Hart promised Jacob he’d send out for some breakfast presently, as well as empty the bucket that was beginning to stink out the cell.
He locked the communicating door in case and lifted the lid from the coffee pot to see how far the contents were from being brewed. As soon as he had a strong cup inside him, he’d dig out the mayor and turn in his badge, hand over the task of guarding Jacob Batt to whoever had been appointed, take a leisurely breakfast and see what he could turn up about the two men he was looking for.
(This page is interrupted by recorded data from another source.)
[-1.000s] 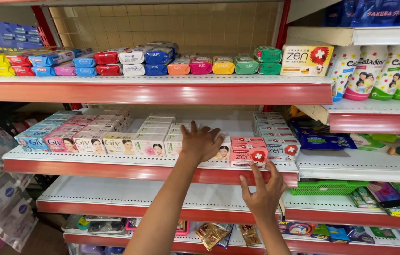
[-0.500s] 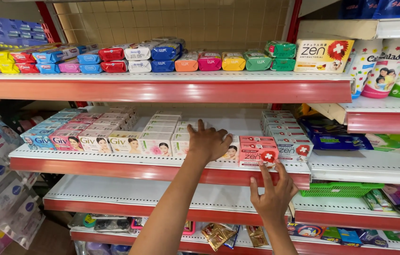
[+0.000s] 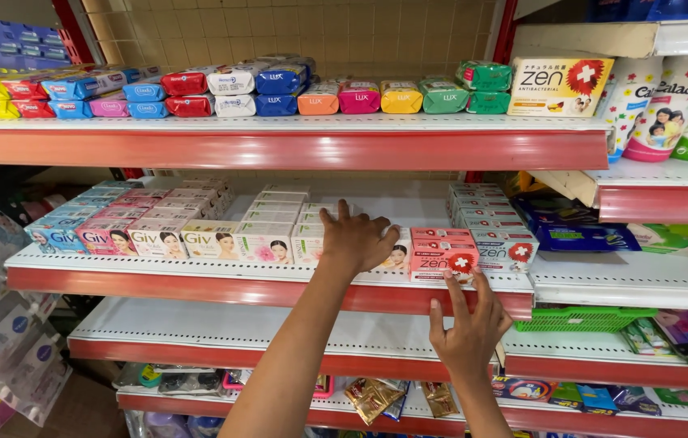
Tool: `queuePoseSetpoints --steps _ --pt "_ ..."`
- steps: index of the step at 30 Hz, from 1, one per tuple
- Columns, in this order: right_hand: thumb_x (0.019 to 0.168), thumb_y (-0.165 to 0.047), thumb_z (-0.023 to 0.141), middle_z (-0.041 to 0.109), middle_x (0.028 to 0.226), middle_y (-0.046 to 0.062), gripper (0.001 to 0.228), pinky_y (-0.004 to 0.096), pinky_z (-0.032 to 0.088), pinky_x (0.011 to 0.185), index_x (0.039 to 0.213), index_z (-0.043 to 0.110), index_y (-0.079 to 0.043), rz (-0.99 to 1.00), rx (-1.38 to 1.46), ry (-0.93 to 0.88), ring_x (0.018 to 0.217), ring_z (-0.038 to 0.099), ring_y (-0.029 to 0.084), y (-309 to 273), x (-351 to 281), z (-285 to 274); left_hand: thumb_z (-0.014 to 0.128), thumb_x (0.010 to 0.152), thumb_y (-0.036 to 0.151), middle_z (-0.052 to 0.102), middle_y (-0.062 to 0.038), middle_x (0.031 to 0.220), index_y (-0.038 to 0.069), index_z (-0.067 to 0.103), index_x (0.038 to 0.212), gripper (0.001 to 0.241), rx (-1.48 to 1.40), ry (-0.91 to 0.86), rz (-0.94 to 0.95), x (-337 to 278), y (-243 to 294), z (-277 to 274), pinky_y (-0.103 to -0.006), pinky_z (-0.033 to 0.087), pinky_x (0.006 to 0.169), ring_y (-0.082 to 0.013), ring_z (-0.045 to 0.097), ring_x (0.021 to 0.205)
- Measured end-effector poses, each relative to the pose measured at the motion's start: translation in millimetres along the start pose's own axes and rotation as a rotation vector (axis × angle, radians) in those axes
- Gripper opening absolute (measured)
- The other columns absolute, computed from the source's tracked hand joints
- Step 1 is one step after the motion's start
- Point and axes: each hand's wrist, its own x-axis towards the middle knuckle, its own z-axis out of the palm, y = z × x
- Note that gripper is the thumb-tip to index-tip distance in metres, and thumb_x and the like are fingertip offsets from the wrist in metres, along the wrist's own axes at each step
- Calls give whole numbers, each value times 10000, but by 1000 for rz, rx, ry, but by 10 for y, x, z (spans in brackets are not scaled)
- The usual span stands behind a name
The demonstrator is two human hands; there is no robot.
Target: Scan and stock bar soap on shelves in a grocery store.
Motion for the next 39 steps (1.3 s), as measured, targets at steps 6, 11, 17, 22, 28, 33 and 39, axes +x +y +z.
queuePoseSetpoints --steps 6,11,17,22,28,33,39 --pt "958 -382 650 510 1502 118 502 443 307 988 1437 615 -234 5 6 -7 1260 516 265 -30 23 -37 269 938 656 503 -106 1523 330 542 1463 675 -20 -21 12 -39 -5 -69 -741 90 1192 -478 176 1534" --pt "960 -384 644 497 1525 118 512 446 306 998 1449 603 -237 6 6 -22 1264 509 269 -37 22 -51 382 834 752 424 -101 1588 349 477 1512 794 6 -71 25 -33 -14 -96 -737 82 1200 -482 154 1539" --pt "967 -386 622 488 1552 109 513 446 306 996 1460 600 -243 15 -16 -45 1256 509 265 -75 53 -91 576 642 821 374 -96 1623 366 411 1554 1032 71 -142 36 -75 11 -191 -739 107 1198 -479 144 1545" --pt "965 -384 627 490 1544 108 513 446 301 997 1460 602 -249 16 -20 -54 1255 504 263 -71 49 -86 627 493 951 367 -134 1617 328 411 1554 1249 80 -126 62 -105 4 -187 -759 117 1181 -502 148 1533" --pt "962 -375 638 488 1546 107 515 447 299 999 1461 600 -255 14 -8 -46 1257 501 259 -54 44 -72 623 461 991 421 -148 1583 303 443 1543 1294 95 -107 67 -88 9 -169 -761 136 1178 -514 170 1528" --pt "956 -372 643 485 1551 100 524 448 300 1002 1465 598 -256 15 -7 -44 1258 501 256 -80 62 -90 619 511 974 446 -140 1571 295 463 1533 1237 103 -110 60 -104 19 -180 -756 144 1182 -510 175 1531" --pt "949 -367 638 466 1575 86 542 461 305 1016 1479 582 -269 30 -8 -70 1263 492 269 -101 83 -125 630 540 947 437 -130 1574 309 462 1528 1188 99 -112 50 -121 44 -208 -745 142 1185 -492 173 1532"
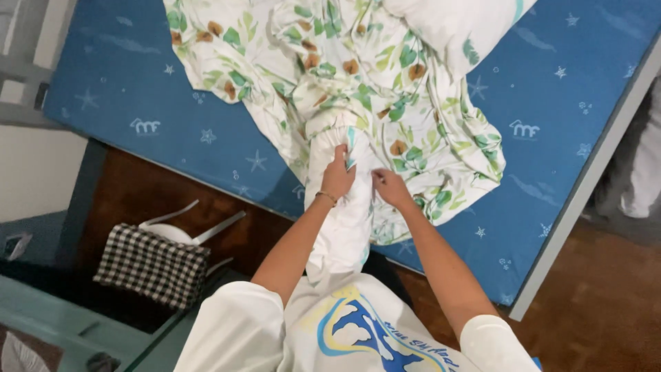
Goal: The person places a white pillow on the floor, then picks up a floral-patterned pillowcase and inserts the pillow into it. They adjust and smooth the pillowcase around the pillow to ensure it is properly fitted.
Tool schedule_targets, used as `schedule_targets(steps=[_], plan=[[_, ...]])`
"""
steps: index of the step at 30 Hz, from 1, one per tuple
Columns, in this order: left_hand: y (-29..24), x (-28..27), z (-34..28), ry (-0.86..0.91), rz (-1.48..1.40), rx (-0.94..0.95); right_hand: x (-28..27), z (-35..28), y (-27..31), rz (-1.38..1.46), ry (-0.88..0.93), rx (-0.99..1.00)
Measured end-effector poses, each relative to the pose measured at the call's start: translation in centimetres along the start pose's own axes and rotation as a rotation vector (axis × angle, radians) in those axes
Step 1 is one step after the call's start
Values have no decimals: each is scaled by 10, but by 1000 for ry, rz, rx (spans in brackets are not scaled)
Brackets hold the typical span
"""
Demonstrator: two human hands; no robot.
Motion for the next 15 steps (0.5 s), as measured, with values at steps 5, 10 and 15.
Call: schedule_targets(steps=[5, 10, 15], plan=[[-6, -1, -3, -21, 7, 127, -87, -51, 140, -133, -745, -565], [-5, 2, 5, -11, 113, 183, -104, -18, 162, -263, -853, -664], [-29, -36, -2, 68, 115, 316, -96, 5, 134, -242, -870, -645]])
Point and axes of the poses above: each hand's wrist, its own z-axis towards the middle knuckle, its own x-axis out of the palm, y = z × x, the point moved 6 cm from there along z, towards the middle knuckle, and after that the axes turned 3 degrees about y, right-handed, at the moved point
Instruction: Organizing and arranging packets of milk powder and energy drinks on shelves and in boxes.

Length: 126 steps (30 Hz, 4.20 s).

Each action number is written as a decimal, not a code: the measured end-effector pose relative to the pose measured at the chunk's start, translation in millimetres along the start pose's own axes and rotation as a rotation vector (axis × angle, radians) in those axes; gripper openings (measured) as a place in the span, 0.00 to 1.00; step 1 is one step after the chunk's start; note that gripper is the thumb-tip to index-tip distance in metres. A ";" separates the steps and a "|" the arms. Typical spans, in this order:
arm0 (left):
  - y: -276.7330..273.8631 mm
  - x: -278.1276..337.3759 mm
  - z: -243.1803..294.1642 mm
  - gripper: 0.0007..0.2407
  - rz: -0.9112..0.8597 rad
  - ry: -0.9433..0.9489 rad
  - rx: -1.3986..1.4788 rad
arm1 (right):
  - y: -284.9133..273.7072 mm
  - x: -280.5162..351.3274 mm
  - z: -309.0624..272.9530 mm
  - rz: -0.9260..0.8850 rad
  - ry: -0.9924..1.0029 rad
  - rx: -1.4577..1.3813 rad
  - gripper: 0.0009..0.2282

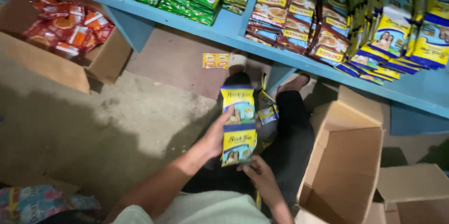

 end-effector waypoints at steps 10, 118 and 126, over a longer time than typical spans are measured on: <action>67.9 -28.5 50.3 0.26 -0.090 0.177 -0.292 | -18.5 1.2 48.7 0.163 0.029 -0.010 0.17; -19.6 -161.0 -5.1 0.12 0.119 0.338 -1.361 | -293.6 -125.3 -307.7 1.150 -0.628 1.506 0.27; -29.9 -165.3 -11.1 0.12 0.137 0.336 -1.410 | -299.6 -123.2 -307.7 1.169 -0.688 1.358 0.21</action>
Point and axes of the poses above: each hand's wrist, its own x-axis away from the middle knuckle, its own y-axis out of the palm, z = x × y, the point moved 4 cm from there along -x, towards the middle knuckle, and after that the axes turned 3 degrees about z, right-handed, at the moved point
It all worked out as he’d planned. At least, it was seeming to. He was wiping a chunk of cornbread around his plate, mopping up the last of the bacon fat before it congealed, that and the final traces of yolk from his three eggs. The bread was almost in his mouth, not quite, when he realized that someone was staring at him. Outside the window of the dining rooms, her face a wide oval clearly visible underneath the painted lettering across the glass.